SLAPS: Self-Supervision Improves Structure Learning for Graph Neural Networks

Authors: Bahare Fatemi, Layla El Asri, Seyed Mehran Kazemi

NeurIPS 2021 | Conference PDF | Archive PDF | Plain Text | LLM Run Details

Reproducibility Variable Result LLM Response
Research Type Experimental A comprehensive experimental study demonstrates that SLAPS scales to large graphs with hundreds of thousands of nodes and outperforms several models that have been proposed to learn a task-specific graph structure on established benchmarks.
Researcher Affiliation Collaboration Bahare Fatemi University of British Columbia bfatemi@cs.ubc.ca Layla El Asri Borealis AI layla.elasri@borealisai.com Seyed Mehran Kazemi Google Research mehrankazemi@google.com
Pseudocode No The paper describes its methods in prose and with a diagram, but it does not include any structured pseudocode or algorithm blocks.
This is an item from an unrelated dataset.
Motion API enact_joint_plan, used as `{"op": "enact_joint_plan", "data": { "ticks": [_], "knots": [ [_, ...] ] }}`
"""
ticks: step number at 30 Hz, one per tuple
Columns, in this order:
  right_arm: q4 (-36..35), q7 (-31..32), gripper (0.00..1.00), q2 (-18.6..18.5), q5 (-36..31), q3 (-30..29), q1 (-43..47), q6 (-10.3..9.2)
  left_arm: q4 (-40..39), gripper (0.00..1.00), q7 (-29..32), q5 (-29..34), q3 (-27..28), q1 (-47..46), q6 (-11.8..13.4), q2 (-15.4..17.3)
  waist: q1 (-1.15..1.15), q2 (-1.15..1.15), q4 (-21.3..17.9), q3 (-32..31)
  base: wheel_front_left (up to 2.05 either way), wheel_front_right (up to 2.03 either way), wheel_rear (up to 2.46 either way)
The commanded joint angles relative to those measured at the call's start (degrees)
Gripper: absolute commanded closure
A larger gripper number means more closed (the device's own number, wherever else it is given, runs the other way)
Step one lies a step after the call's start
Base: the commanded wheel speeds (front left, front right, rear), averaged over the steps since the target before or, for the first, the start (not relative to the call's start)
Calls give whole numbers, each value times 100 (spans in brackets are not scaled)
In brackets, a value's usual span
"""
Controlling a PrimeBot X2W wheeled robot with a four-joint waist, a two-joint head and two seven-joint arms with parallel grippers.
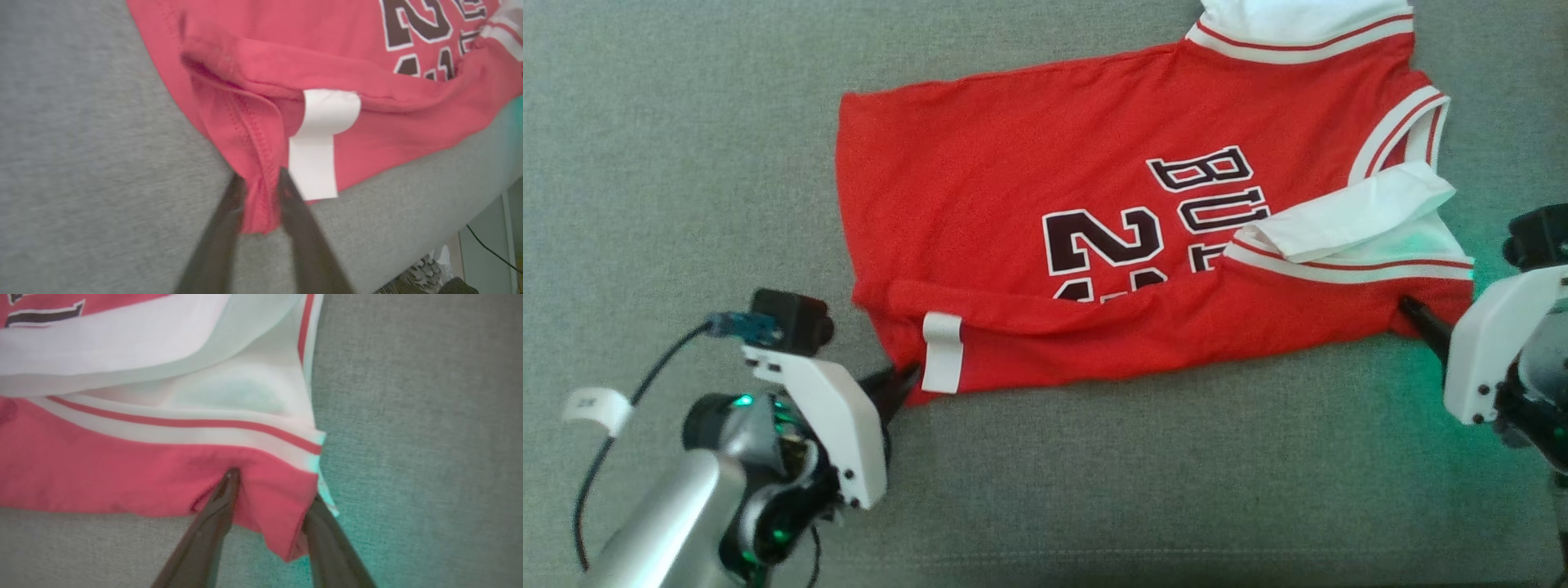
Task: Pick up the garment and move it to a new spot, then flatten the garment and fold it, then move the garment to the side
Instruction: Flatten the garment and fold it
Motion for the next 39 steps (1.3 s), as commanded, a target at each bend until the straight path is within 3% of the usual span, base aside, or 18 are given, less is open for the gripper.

Open Source Code No Due to copyright issues, we are not able to share an anonymous version of our code. However, the code will be publicly released upon the acceptance of the paper.
Open Datasets Yes We use three established benchmarks in the GNN literature namely Cora, Citeseer, and Pubmed [41] as well as the ogbn-arxiv dataset [16]... Following [12, 6], we also experiment with several classification (non-graph) datasets available in scikit-learn [36] including Wine, Cancer, Digits, and 20News. Furthermore, following [20], we also provide results on MNIST [28].
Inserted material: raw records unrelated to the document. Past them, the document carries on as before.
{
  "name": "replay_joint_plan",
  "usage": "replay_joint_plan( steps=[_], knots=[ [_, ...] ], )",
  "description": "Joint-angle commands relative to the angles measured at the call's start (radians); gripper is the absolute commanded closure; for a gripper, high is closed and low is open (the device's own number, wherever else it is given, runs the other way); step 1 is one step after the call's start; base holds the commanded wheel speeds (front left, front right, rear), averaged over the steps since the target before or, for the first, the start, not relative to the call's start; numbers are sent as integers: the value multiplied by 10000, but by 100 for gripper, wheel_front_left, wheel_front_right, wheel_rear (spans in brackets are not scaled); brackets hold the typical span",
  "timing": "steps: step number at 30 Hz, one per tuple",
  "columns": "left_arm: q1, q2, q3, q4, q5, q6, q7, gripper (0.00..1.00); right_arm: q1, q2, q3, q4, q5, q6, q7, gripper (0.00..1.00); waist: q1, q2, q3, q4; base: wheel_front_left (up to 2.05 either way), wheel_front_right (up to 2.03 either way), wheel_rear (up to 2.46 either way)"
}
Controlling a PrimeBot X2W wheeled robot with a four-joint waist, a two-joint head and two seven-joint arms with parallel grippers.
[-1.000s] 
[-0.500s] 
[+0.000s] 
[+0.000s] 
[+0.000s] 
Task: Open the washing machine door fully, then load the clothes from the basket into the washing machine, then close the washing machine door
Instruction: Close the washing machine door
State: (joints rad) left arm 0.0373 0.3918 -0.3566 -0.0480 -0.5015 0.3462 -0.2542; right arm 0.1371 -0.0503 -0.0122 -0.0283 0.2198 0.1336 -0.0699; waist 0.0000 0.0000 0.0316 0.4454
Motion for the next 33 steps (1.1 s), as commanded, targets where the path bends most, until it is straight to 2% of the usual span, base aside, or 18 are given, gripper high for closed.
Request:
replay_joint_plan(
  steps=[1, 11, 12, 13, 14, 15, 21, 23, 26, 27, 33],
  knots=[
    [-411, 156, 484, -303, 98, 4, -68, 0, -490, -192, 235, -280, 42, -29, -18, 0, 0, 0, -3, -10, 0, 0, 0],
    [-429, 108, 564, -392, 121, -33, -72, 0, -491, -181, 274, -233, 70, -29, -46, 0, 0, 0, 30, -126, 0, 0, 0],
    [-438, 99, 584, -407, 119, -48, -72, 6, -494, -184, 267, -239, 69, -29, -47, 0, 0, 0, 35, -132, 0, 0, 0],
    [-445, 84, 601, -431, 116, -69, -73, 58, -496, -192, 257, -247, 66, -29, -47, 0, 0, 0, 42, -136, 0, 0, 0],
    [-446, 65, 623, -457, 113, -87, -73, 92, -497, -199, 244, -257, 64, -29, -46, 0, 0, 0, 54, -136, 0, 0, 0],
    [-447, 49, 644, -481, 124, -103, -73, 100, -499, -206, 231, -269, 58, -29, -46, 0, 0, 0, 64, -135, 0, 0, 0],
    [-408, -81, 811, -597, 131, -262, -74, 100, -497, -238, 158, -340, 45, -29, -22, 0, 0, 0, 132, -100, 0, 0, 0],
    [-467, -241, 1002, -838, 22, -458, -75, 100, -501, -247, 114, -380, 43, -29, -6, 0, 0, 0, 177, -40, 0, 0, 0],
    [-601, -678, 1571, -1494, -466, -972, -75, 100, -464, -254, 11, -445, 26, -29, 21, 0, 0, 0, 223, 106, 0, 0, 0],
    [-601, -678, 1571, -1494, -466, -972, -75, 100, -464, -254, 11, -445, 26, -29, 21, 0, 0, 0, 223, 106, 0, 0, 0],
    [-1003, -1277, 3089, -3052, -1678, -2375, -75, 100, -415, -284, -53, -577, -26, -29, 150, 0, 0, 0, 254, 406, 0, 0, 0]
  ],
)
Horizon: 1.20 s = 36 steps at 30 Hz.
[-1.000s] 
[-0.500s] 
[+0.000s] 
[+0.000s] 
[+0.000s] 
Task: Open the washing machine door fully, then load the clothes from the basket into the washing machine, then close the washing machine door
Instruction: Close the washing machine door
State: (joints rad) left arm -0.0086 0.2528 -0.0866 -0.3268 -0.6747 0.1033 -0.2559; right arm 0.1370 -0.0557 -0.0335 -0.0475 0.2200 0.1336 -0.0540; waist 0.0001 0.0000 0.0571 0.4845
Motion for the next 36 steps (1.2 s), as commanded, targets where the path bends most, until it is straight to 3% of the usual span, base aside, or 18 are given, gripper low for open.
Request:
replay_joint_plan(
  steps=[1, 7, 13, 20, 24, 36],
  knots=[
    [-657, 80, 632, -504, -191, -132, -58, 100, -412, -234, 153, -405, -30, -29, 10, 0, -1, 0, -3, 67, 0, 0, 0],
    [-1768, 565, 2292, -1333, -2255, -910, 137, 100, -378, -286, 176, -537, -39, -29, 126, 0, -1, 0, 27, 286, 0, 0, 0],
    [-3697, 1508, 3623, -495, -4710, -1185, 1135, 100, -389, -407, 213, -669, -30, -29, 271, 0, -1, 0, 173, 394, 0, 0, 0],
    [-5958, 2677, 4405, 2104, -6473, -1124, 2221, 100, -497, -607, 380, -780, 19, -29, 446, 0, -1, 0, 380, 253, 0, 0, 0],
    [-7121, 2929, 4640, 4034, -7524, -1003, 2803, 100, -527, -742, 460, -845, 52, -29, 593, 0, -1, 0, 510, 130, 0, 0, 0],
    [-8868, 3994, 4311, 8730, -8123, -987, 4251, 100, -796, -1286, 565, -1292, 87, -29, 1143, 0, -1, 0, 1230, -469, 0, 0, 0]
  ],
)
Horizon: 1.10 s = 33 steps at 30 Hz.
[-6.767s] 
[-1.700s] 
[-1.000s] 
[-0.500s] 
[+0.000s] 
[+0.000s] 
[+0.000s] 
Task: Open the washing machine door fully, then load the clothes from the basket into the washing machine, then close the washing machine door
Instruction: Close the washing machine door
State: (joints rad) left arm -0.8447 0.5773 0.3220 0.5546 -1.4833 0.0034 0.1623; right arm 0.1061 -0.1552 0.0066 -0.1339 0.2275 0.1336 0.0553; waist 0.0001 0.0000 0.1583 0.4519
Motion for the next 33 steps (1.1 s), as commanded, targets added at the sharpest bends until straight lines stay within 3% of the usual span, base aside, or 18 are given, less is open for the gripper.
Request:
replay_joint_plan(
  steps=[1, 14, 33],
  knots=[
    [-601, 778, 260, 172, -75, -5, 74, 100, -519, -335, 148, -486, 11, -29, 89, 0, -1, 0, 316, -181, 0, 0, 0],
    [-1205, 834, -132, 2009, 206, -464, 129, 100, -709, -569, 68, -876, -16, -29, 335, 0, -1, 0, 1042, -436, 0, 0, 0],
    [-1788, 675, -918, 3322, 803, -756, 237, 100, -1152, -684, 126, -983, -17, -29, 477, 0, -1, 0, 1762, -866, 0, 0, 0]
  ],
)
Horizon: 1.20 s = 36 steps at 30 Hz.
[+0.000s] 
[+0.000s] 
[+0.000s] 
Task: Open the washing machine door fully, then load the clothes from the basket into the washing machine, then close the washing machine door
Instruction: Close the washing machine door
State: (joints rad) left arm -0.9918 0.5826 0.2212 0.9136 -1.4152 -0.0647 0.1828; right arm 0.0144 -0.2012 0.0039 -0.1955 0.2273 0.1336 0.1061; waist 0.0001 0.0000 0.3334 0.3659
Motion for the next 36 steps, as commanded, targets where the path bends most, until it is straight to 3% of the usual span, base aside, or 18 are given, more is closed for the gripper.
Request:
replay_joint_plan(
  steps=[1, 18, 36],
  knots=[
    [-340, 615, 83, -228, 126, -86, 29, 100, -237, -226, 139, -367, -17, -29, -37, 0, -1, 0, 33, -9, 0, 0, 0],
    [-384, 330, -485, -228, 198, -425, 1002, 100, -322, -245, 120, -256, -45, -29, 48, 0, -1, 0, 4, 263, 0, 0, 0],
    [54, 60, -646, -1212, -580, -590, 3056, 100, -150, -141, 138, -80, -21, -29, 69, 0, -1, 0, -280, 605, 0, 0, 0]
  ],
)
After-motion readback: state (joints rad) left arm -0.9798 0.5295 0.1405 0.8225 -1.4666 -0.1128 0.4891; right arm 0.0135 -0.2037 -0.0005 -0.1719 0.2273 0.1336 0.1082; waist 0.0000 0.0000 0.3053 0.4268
Dataset Splits Yes For Cora and Citeseer, the LDS model uses the train data for learning the parameters of the classification GCN, half of the validation for learning the parameters of the adjacency matrix... and the other half of the validation set for early stopping and tuning the other hyperparameters. Besides experimenting with the original setups of these two datasets, we also consider a setup that is closer to that of LDS: we use the train set and half of the validation set for training and the other half of validation for early stopping and hyperparameter tuning.
Hardware Specification No The paper states 'See Implementation Details in the supplementary material' for compute resources and hardware specifications, but these details are not present in the main body of the paper.
Software Dependencies No The paper does not provide specific software dependencies with version numbers in the main text. It defers some implementation details to the supplementary material.
Experiment Setup No The paper states 'We defer the implementation details and the best hyperparameter settings for our model on all the datasets to the supplementary material.', indicating that these specific experimental setup details are not present in the main text.